Everything in the listing must be repeated word for word.

□ □ □ □

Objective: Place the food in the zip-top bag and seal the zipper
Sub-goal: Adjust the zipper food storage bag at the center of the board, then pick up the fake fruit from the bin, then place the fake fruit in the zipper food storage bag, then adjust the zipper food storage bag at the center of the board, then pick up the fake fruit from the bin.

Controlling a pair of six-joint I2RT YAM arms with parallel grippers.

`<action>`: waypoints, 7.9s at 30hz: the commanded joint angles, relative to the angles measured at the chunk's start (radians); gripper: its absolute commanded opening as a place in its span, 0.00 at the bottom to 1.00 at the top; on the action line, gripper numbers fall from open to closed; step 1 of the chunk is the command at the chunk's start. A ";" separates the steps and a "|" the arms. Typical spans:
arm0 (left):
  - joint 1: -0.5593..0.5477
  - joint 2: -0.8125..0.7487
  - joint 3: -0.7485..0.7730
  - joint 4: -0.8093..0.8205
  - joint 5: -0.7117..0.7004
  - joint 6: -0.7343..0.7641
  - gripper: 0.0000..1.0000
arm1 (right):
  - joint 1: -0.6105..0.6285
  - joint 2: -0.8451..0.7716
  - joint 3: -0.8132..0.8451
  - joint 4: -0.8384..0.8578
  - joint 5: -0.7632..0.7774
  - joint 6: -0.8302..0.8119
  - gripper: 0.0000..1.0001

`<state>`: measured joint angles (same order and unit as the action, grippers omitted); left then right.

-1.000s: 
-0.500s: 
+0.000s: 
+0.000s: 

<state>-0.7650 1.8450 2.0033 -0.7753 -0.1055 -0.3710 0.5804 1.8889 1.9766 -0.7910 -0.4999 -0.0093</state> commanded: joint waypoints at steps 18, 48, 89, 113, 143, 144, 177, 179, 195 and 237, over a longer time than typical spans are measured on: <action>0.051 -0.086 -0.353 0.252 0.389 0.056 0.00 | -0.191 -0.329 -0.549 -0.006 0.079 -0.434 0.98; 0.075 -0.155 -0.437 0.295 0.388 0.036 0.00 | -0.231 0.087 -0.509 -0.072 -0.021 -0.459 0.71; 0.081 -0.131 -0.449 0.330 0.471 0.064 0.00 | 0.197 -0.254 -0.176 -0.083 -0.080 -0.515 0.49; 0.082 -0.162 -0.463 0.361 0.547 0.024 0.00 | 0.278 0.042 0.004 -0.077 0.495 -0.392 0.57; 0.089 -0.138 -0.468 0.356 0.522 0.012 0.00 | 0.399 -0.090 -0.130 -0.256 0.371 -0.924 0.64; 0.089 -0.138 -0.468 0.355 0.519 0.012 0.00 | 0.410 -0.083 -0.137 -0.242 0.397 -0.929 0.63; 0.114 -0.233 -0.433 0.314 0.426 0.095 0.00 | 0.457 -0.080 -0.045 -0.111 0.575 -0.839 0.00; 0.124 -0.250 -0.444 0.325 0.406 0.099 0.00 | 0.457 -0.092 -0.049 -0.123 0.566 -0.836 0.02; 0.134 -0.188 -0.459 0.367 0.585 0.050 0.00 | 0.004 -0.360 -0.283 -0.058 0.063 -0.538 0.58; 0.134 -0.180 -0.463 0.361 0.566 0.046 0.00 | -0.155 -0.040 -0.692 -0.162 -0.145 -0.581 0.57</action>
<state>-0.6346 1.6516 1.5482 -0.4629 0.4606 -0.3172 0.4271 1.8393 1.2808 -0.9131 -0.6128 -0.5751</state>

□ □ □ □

__Answer space__.
Objective: Place the food in the zip-top bag and seal the zipper
Sub-goal: Adjust the zipper food storage bag at the center of the board, then pick up the fake fruit from the bin, then place the fake fruit in the zipper food storage bag, then adjust the zipper food storage bag at the center of the board, then pick up the fake fruit from the bin.

Controlling a pair of six-joint I2RT YAM arms with parallel grippers.

`<action>`: waypoints, 7.9s at 30hz: the commanded joint angles, relative to the angles measured at the chunk's start (radians); gripper: its absolute commanded opening as a place in its span, 0.00 at the bottom to 1.00 at the top; on the action line, gripper numbers fall from open to closed; step 1 of the chunk is the command at the chunk's start. A ";" separates the steps and a "|" the arms. Typical spans:
arm0 (left):
  - joint 1: -0.5593..0.5477
  - joint 2: -0.8125..0.7487
  - joint 3: -0.7485..0.7730
  - joint 4: -0.8093..0.8205
  - joint 5: -0.7117..0.7004
  - joint 6: -0.7343..0.7641
  - gripper: 0.0000..1.0000
arm1 (right):
  - joint 1: -0.6105..0.6285
  - joint 2: -0.8451..0.7716
  - joint 3: -0.8132..0.8451
  - joint 4: -0.8384..0.8578
  - joint 5: -0.7632..0.7774
  - joint 6: -0.8302..0.8119
  - gripper: 0.0000..1.0001

`<state>`: measured joint angles (same order and unit as the action, grippers omitted); left then right.

-1.000s: 
-0.500s: 
+0.000s: 
+0.000s: 

<state>-0.7650 1.8450 2.0033 -0.7753 -0.1055 -0.3710 0.5804 1.8889 1.9766 -0.7910 -0.4999 -0.0093</state> commanded: joint waypoints at steps 18, 48, 89, 113, 143, 144, 177, 179, 195 and 237, over a longer time than typical spans are measured on: <action>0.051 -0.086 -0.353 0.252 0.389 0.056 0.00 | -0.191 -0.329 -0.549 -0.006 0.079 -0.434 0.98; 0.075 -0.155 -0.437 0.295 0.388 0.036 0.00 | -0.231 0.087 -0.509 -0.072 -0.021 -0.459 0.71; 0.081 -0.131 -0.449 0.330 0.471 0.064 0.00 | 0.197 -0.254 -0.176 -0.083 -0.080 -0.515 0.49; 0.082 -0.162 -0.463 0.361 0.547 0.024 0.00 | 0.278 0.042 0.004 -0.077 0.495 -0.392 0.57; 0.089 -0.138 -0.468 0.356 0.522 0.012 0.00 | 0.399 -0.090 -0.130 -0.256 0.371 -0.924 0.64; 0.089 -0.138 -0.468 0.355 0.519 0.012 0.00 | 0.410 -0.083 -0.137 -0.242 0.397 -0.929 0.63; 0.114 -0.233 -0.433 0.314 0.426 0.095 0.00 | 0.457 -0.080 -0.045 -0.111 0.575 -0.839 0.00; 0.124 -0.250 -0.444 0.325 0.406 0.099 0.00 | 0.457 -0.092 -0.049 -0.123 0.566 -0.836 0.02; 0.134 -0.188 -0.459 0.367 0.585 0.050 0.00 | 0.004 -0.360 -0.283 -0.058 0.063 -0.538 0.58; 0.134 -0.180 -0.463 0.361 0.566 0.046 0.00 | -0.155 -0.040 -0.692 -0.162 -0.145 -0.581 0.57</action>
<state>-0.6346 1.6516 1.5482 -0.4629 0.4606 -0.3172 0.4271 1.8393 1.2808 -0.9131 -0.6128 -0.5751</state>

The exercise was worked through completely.